Functional Inactivation of EBV-Specific T-Lymphocytes in Nasopharyngeal Carcinoma: Implications for Tumor Immunotherapy

Nasopharyngeal carcinoma (NPC) is an Epstein-Barr virus (EBV) associated malignancy with high prevalence in Southern Chinese. In order to assess whether defects of EBV-specific immunity may contribute to the tumor, the phenotype and function of circulating T-cells and tumor infiltrating lymphocytes (TILs) were investigated in untreated NPC patients. Circulating naïve CD3(+)CD45RA(+) and CD4(+)CD25(−) cells were decreased, while activated CD4(+)CD25(+) T-cells and CD3(−)CD16(+) NK-cells were increased in patients compared to healthy donors. The frequency of T-cells recognizing seven HLA-A2 restricted epitopes in LMP1 and LMP2 was lower in the patients and remained low after stimulation with autologous EBV-carrying cells.
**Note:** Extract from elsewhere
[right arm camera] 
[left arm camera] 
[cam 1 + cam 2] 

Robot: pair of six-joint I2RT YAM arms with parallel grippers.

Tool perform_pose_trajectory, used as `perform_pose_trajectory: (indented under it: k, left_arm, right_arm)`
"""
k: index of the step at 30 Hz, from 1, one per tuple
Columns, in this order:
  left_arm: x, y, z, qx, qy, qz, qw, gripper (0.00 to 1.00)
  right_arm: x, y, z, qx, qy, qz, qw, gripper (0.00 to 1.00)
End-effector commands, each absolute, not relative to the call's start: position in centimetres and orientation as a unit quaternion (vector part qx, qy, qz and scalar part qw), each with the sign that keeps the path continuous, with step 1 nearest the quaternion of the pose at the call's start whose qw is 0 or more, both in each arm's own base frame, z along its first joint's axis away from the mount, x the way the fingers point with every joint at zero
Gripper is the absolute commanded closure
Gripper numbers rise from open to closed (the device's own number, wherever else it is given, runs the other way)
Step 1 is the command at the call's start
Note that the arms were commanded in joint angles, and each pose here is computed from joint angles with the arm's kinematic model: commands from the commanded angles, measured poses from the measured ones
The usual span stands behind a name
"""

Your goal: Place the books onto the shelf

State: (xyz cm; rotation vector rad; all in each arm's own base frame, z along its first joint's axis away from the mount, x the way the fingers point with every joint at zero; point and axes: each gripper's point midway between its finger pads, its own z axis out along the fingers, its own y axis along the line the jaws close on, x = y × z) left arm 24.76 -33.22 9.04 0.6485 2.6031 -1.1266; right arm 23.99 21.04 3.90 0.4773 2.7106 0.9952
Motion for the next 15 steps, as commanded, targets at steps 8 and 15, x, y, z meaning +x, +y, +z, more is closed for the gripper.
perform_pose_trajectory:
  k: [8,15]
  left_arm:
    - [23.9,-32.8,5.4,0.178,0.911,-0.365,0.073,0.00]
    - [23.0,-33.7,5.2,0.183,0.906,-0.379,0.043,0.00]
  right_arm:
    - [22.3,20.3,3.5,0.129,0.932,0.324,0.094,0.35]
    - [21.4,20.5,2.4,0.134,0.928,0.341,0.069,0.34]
TILs expanded in low doses of IL-2 exhibited an increase of CD3(+)CD4(+), CD3(+)CD45RO(+) and CD4(+)CD25(+) cells and 2 to 5 fold higher frequency of LMP1 and LMP2 tetramer positive cells compared to peripheral blood. EBV-specific cytotoxicity could be reactivated from the blood of most patients, whereas the TILs lacked cytotoxic activity and failed to produce IFNγ upon specific stimulation. Thus, EBV-specific rejection responses appear to be functionally inactivated at the tumor site in NPC.